Workers who enjoy their work for more intrinsic reasons such as appreciating the job and having fun at the office, are more deeply attached to their work identity than those who work simply for money and status, according to research from Krauss Whitbourne.
While having an intrinsic love for your job on a day-to-day basis can help make you happy, it can make separating from your work identity even more complicated, she adds.
Steps to a well-rounded identity
For one, creating a unique brand that focuses on your skills rather than the name of your company or job title can help, says Francois Daumard, an IT executive in San Francisco. When Daumard transitioned from working at buttoned-up Microsoft to the more startup feel of Apple and now to a lesser-known firm, he decided to tell those he met about his role in the IT world without a mention of companies or official job titles.
The transition helped him create a more consistent identity, especially in front of acquaintances who weren’t always aware of his job moves. Instead, he refers to himself as “the channel man,” to emphasize his sales-development background. “For me, my employer has become a secondary question,” he says.
But for most people, the trick is finding hobbies that are truly valued outside of work, says Krauss Whitbourne, who spends several hours per week on crafts and quilting.
“You need to be seeing those hobbies as important and not just a stupid thing you do,” she says. Many employees pursue leisure activities outside of the office, but drop them quickly as duties pile up at work. The key is to prioritise them in a way that encourages them to highlight those activities during an introduction.

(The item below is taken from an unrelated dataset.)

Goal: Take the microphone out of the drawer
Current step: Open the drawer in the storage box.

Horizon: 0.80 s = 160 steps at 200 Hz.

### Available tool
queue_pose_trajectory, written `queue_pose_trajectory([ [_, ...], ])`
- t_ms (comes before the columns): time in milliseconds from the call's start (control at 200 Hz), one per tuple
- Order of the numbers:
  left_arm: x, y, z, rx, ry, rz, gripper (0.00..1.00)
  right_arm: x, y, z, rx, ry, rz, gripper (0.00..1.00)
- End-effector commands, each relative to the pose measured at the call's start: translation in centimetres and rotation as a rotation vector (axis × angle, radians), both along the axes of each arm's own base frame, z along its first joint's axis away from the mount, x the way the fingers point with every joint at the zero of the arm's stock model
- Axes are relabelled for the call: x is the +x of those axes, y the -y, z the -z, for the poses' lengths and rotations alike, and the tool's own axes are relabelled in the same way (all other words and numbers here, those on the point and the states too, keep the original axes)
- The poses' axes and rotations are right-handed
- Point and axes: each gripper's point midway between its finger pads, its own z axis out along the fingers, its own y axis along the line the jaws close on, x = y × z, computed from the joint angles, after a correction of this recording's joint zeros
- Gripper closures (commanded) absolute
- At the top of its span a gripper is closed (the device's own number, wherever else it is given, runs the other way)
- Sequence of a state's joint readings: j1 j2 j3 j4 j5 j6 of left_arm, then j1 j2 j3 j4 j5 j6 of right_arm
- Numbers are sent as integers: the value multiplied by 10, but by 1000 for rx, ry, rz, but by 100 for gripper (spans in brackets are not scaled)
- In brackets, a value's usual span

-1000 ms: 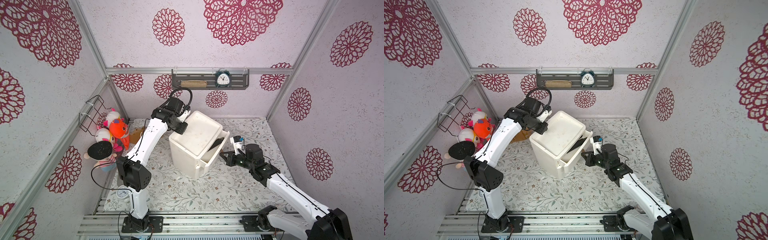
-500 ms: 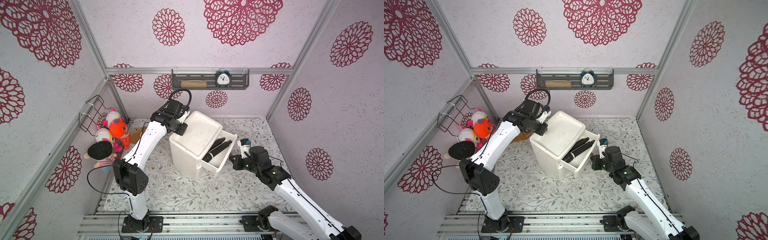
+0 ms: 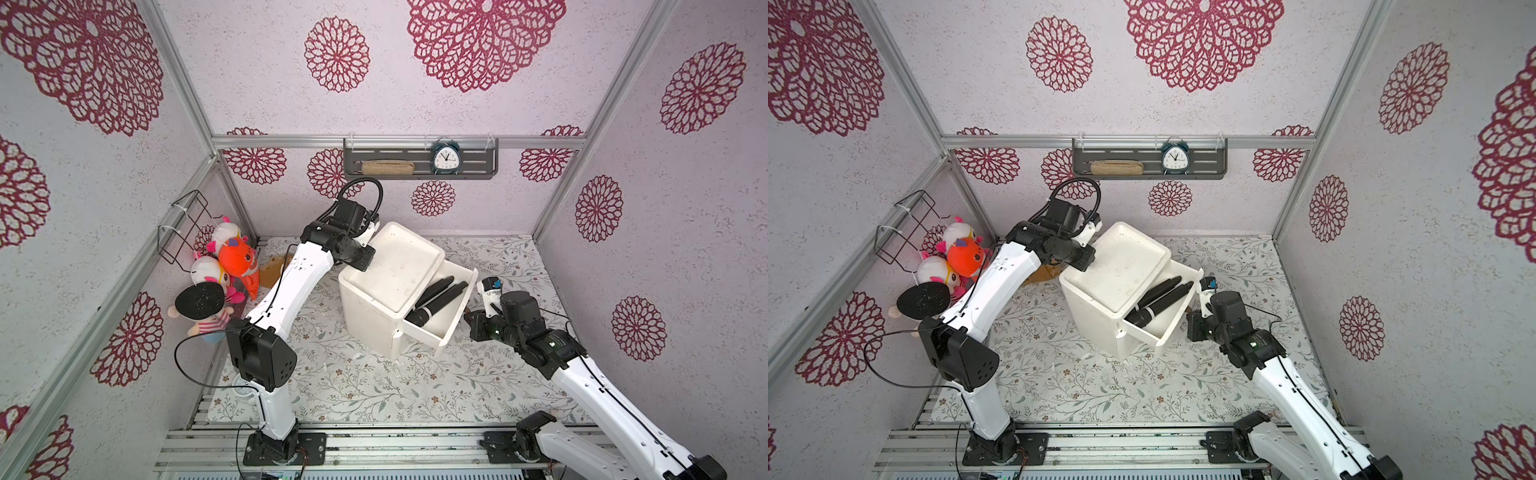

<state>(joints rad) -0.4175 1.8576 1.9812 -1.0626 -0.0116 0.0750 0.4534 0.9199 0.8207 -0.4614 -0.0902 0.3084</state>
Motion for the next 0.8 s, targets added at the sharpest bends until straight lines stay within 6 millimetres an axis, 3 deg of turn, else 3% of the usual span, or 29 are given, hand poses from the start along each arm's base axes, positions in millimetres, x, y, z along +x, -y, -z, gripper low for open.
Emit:
queue_pose_trajectory([
  [0,16,-22,-20,66,95,-70,100,13,1,-31,16,113,15,100],
  [150,10,-12,-32,5,93,-32,85,14,-4,-33,41,119,1,100],
  [320,8,-10,-40,-7,95,-25,77,12,-3,-40,49,142,-1,100],
  [415,6,-7,-44,-20,84,-13,73,11,-1,-41,33,144,-2,87],
  [560,3,-5,-56,-45,100,-6,62,11,-1,-41,16,143,-11,80],
  [620,0,-3,-65,-62,103,6,60,11,1,-42,7,139,-6,70],
  [720,-15,11,-81,-140,89,70,54,10,3,-42,-8,133,-5,40],
  [796,-25,20,-91,-180,89,106,49,9,4,-46,-19,127,-6,26],
])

Even with a fulfilling career, Hadjibashi says the diversity of her social circle – be it stay-at-home mums, teachers or entrepreneurs – keep her from being recognised solely for her work. With friends, her work isn’t naturally a discussion point because it can sound very technical to those outside of her industry. On the other hand, identifying with who she is outside of work gives her more time to be her most authentic, she adds: “Just spending time with these individuals helps me to switch off.”